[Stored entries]
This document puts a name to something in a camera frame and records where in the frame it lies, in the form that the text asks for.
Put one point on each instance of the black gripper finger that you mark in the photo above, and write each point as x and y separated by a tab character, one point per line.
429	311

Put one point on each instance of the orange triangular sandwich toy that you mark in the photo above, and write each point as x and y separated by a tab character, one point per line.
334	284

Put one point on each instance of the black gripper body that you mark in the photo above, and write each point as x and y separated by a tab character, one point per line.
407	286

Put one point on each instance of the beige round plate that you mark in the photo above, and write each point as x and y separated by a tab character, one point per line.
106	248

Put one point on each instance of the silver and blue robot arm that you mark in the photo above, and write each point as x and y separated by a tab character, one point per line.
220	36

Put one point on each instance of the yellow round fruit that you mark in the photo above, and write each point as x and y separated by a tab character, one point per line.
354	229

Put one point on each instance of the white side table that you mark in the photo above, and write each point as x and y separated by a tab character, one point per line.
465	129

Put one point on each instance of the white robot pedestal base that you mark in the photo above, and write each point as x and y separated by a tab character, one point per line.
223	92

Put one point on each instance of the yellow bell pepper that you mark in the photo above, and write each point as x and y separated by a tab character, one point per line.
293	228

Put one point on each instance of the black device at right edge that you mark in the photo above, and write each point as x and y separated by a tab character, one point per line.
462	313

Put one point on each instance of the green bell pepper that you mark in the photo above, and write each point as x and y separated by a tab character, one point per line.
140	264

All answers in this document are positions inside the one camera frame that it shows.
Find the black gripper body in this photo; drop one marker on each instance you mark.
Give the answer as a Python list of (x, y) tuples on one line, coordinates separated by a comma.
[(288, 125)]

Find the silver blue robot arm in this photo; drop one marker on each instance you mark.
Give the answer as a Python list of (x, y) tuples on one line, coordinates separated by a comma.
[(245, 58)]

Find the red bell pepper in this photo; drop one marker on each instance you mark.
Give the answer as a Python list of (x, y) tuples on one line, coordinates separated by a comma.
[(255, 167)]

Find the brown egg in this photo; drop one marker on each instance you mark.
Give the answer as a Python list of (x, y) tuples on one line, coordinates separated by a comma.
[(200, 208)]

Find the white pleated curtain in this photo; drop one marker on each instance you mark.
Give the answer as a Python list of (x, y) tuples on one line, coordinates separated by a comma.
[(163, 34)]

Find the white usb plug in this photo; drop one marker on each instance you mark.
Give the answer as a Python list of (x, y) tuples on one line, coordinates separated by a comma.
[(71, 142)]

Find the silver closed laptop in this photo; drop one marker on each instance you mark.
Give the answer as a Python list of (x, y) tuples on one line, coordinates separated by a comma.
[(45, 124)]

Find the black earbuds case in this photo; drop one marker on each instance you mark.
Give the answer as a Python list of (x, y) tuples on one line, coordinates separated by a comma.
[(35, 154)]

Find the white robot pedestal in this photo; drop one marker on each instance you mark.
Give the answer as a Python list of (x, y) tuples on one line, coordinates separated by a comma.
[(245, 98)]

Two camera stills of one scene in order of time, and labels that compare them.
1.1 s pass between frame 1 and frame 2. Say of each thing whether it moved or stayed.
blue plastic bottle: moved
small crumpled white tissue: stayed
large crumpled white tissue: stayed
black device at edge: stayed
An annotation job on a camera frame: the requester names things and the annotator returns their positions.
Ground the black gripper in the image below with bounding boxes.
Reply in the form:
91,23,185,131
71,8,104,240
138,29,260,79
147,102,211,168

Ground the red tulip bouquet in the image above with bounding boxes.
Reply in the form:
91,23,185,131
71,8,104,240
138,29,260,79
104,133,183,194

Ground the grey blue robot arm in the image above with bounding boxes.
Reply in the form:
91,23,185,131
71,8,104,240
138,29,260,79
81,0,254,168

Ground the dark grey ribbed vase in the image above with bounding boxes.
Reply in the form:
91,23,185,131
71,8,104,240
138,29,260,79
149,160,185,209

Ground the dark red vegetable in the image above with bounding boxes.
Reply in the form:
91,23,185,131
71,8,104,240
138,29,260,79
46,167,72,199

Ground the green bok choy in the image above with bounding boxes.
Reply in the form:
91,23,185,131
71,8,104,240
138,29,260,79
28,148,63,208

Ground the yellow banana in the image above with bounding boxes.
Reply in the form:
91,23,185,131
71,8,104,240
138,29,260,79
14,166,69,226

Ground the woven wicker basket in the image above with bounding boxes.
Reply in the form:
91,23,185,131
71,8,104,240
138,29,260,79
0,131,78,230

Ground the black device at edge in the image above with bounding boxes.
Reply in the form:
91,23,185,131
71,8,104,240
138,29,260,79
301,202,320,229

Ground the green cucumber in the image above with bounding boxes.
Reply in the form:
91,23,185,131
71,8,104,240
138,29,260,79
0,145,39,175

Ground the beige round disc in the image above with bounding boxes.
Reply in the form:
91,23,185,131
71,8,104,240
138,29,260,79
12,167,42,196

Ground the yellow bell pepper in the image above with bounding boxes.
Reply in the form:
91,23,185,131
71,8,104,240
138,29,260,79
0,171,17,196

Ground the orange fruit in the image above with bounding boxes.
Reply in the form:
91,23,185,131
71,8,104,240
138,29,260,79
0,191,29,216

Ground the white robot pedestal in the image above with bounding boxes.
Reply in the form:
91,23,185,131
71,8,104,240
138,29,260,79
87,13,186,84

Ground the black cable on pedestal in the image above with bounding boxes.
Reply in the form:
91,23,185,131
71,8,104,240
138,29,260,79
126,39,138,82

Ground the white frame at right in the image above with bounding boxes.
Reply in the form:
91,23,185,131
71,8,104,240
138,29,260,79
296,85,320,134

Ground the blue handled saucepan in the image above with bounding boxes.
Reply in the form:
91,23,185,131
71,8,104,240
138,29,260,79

> **Your goal**:
Your reply should match the data above exactly, line for line.

> **Response area**:
This document puts a name to something in a camera frame and records where in the frame it lies, in the form that the text asks for.
Put one point on each instance of the black gripper finger that you mark in the photo above, and write each point as x and y separated by a tab character, one point per line.
429	311

Put one point on each instance of the orange triangular sandwich toy that you mark in the photo above, and write each point as x and y separated by a tab character, one point per line.
334	284

Put one point on each instance of the black gripper body that you mark in the photo above, and write each point as x and y separated by a tab character, one point per line.
407	286

Put one point on each instance of the beige round plate that you mark in the photo above, and write each point as x and y separated by a tab character, one point per line.
106	248

Put one point on each instance of the silver and blue robot arm that you mark in the photo above, and write each point as x and y separated by a tab character, one point per line.
220	36

Put one point on each instance of the yellow round fruit that you mark in the photo above, and write each point as x and y separated by a tab character, one point per line.
354	229

Put one point on each instance of the white side table that you mark in the photo above, and write each point as x and y separated by a tab character, one point per line.
465	129

Put one point on each instance of the white robot pedestal base that you mark in the photo above, and write each point as x and y separated by a tab character, one point per line.
223	92

Put one point on each instance of the yellow bell pepper that you mark in the photo above, and write each point as x and y separated by a tab character, one point per line.
293	228

Put one point on each instance of the black device at right edge that you mark in the photo above, and write each point as x and y separated by a tab character, one point per line.
462	313

Put one point on each instance of the green bell pepper that you mark in the photo above, and write each point as x and y separated by a tab character, one point per line.
140	264

All answers in this document are positions inside the one camera frame that it shows.
Find the black gripper body in this photo; drop one marker on each instance you mark.
Give the answer as a Python list of (x, y) tuples on one line, coordinates separated by a comma.
[(288, 125)]

Find the silver blue robot arm in this photo; drop one marker on each instance you mark.
Give the answer as a Python list of (x, y) tuples on one line, coordinates separated by a comma.
[(245, 58)]

Find the red bell pepper in this photo; drop one marker on each instance you mark.
Give the answer as a Python list of (x, y) tuples on one line, coordinates separated by a comma.
[(255, 167)]

Find the brown egg in this photo; drop one marker on each instance you mark.
Give the answer as a Python list of (x, y) tuples on one line, coordinates separated by a comma.
[(200, 208)]

Find the white pleated curtain in this photo; drop one marker on each instance you mark.
Give the answer as a Python list of (x, y) tuples on one line, coordinates separated by a comma.
[(163, 34)]

Find the white usb plug in this photo; drop one marker on each instance you mark.
Give the answer as a Python list of (x, y) tuples on one line, coordinates separated by a comma.
[(71, 142)]

Find the silver closed laptop in this photo; drop one marker on each instance you mark.
Give the answer as a Python list of (x, y) tuples on one line, coordinates separated by a comma.
[(45, 124)]

Find the black earbuds case in this photo; drop one marker on each instance you mark.
Give the answer as a Python list of (x, y) tuples on one line, coordinates separated by a comma.
[(35, 154)]

Find the white robot pedestal in this photo; drop one marker on each instance you mark.
Give the answer as a Python list of (x, y) tuples on one line, coordinates separated by a comma.
[(245, 98)]

Two camera stills of one scene in order of time, and labels that compare them.
1.1 s pass between frame 1 and frame 2. Say of each thing whether it moved or stayed.
blue plastic bottle: moved
small crumpled white tissue: stayed
large crumpled white tissue: stayed
black device at edge: stayed
An annotation job on a camera frame: the requester names things and the annotator returns their positions.
Ground the black gripper in the image below with bounding boxes.
Reply in the form:
91,23,185,131
71,8,104,240
138,29,260,79
147,102,211,168

Ground the red tulip bouquet in the image above with bounding boxes.
Reply in the form:
91,23,185,131
71,8,104,240
138,29,260,79
104,133,183,194

Ground the grey blue robot arm in the image above with bounding boxes.
Reply in the form:
91,23,185,131
71,8,104,240
138,29,260,79
81,0,254,168

Ground the dark grey ribbed vase in the image above with bounding boxes.
Reply in the form:
91,23,185,131
71,8,104,240
138,29,260,79
149,160,185,209

Ground the dark red vegetable in the image above with bounding boxes.
Reply in the form:
91,23,185,131
71,8,104,240
138,29,260,79
46,167,72,199

Ground the green bok choy in the image above with bounding boxes.
Reply in the form:
91,23,185,131
71,8,104,240
138,29,260,79
28,148,63,208

Ground the yellow banana in the image above with bounding boxes.
Reply in the form:
91,23,185,131
71,8,104,240
138,29,260,79
14,166,69,226

Ground the woven wicker basket in the image above with bounding boxes.
Reply in the form:
91,23,185,131
71,8,104,240
138,29,260,79
0,131,78,230

Ground the black device at edge in the image above with bounding boxes.
Reply in the form:
91,23,185,131
71,8,104,240
138,29,260,79
301,202,320,229

Ground the green cucumber in the image above with bounding boxes.
Reply in the form:
91,23,185,131
71,8,104,240
138,29,260,79
0,145,39,175

Ground the beige round disc in the image above with bounding boxes.
Reply in the form:
91,23,185,131
71,8,104,240
138,29,260,79
12,167,42,196

Ground the yellow bell pepper in the image above with bounding boxes.
Reply in the form:
91,23,185,131
71,8,104,240
138,29,260,79
0,171,17,196

Ground the orange fruit in the image above with bounding boxes.
Reply in the form:
91,23,185,131
71,8,104,240
138,29,260,79
0,191,29,216

Ground the white robot pedestal in the image above with bounding boxes.
Reply in the form:
91,23,185,131
71,8,104,240
138,29,260,79
87,13,186,84

Ground the black cable on pedestal in the image above with bounding boxes.
Reply in the form:
91,23,185,131
71,8,104,240
138,29,260,79
126,39,138,82

Ground the white frame at right in the image above with bounding boxes.
Reply in the form:
91,23,185,131
71,8,104,240
138,29,260,79
296,85,320,134

Ground the blue handled saucepan in the image above with bounding boxes.
Reply in the form:
91,23,185,131
71,8,104,240
138,29,260,79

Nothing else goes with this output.